In some cases Deledda's men are aware that they, themselves, are just boys; the women know it too; but those very women enter willingly into this destructive co-dependency. When Paulo of La madre accepts his first assignment as a priest, he thinks back to his initial entry into town and to his "madre che lo seguiva trepida come si segue un bimbo che fa i primi passi" (83). This is not far removed from the Maddalena-chicken-soup scene in Elias Portolu. Both their mothers and their girlfriends or wives are the strong ones in their relationships. This is markedly true in Anime oneste, where Cesario's mother indulges him with the best of foods, particular laundering techniques used only for his clothes, even a special bed just for him. Deledda's women give the men tacit permission to behave as they do; they egg them on; they humor them, nurture them, cosset them and dominate them.
Perhaps partly because of their intensely close relationships with their mothers and mother-figures, many of Deledda's boys eventually grow up to become misogynists. At times their hate for women is so strong that they engage in vivid rape fantasies. They day-dream about overpowering their women in chimerical scenes of rage and force, most often brought about by their own powerlessness over the dominating women they have chosen to love. In Marianna Sirca, all of Simone's loathing for the class system that forced him into banditry and emarginated him from society is personified by Marianna; he does not love her, but he does need to rape her, to possess her, to violate her to wreak revenge on a society that kept him poor and in his place.
Simone takes great pleasure in making Marianna cry: "provava in fondo un piacere crudele a vederla cosi umiliata e vinta" (822). Simone's rival-in-love, Sebastiano, also has plans for Marianna: "Fossero stati soli! Si sentiva capace di afferrarla per la vita e spezzarla sul suo ginocchio come una canna" (841). In Costantino's perceptive opinion, Simone's love for Marianna is "fatta piu di odio che d'amore" (847). At times in the novel various men think about dominating Marianna in situations of rage, usually brought about by episodes of Marianna's controlling personailty.
Marianna Sirca's own thoughts turn to her position of having the upperhand and to her ascendancy over Simone: "ed ecco di nuovo Simone accovacciato ai suoi piedi. Allora le parve di portarselo attorno come un bimbo in braccio" (767-68). The women are just as enabling of these adult-adolescents as the men themselves are immature. It is a symbiotic co-dependency that must be broken to be cured. With Deledda it is often a mother-son relationship; he is just a boy; the mother-figure is nurturing, but very strong and emotionally controlling. Simone stirs and says, "Marianna, sono ancora il tuo servo; ti metto la testa in grembo, e tu puoi prenderla fra le tue mani come il frutto del castagno che fuori e tutto spine e dentro e dolce come il pane" (753).

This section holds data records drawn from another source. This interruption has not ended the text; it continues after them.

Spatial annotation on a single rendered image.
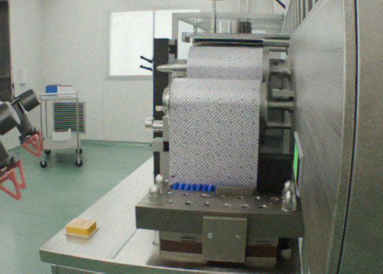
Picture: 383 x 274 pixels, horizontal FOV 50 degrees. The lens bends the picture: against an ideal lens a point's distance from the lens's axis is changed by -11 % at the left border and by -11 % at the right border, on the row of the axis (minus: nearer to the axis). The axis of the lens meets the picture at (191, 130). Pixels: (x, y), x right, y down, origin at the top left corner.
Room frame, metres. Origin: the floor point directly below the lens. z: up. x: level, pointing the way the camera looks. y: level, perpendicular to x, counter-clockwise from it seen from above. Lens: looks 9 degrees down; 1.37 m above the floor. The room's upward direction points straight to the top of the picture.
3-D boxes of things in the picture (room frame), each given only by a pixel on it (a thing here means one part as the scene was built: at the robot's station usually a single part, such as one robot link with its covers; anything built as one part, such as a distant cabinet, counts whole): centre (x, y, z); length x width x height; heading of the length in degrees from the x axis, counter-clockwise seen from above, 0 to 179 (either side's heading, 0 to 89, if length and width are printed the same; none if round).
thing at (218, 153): (1.19, -0.06, 1.11); 0.23 x 0.01 x 0.18; 80
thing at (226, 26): (1.96, -0.19, 1.50); 0.14 x 0.14 x 0.06
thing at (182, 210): (1.06, -0.08, 1.00); 0.40 x 0.16 x 0.06; 80
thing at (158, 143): (1.31, 0.08, 1.05); 0.06 x 0.05 x 0.31; 80
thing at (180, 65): (1.52, 0.03, 1.33); 0.06 x 0.06 x 0.06; 80
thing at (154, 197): (1.05, 0.09, 1.05); 0.04 x 0.04 x 0.04
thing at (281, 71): (1.46, -0.28, 1.33); 0.07 x 0.07 x 0.07; 80
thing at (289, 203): (0.99, -0.23, 1.05); 0.04 x 0.04 x 0.04
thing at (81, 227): (1.15, 0.31, 0.91); 0.07 x 0.07 x 0.02; 80
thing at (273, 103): (1.22, -0.24, 1.25); 0.07 x 0.04 x 0.04; 80

As for Marianna, "Si senti fiera di essere amata cosi, da un uomo come lui, di averlo ai suoi piedi" (753). The women are just as complicitous in this model of being codependents. Marianna especially prefers her men in subordination. The man is her baby and she likes it that way. Marianna Sirca's reaction to Simone's misogyny is consistent with this notion: "lo amo come un bambino addormentato; le sembro di poterlo proteggere, di salvarlo, di accoglierlo entro le sue viscere come un suo figlio stesso." (752). With Deledda it is often a motherson relationship; he just a boy; she is very strong. If that is not clear, consider what Simone does next. He stirs and "con un tremito nel collo tento di affondare meglio la testa fra le ginocchia di lei." (752). Classic literary returns to the womb could not possibly be clearer than this one. (8)
It is clear from her autobiography that Grazia Deledda modeled many of her male figures on the men she knew personally; but why would she create such psychologically true specimens precisely of this syndrome? Why would she be so consistent and insistent upon this as her dominant male model? In at least one instance she uses it as part of an exquisite strategy where her elegant depiction of a male character of arrested maturation serves an obvious subtextual purpose--one that the censors would never have allowed to appear in print.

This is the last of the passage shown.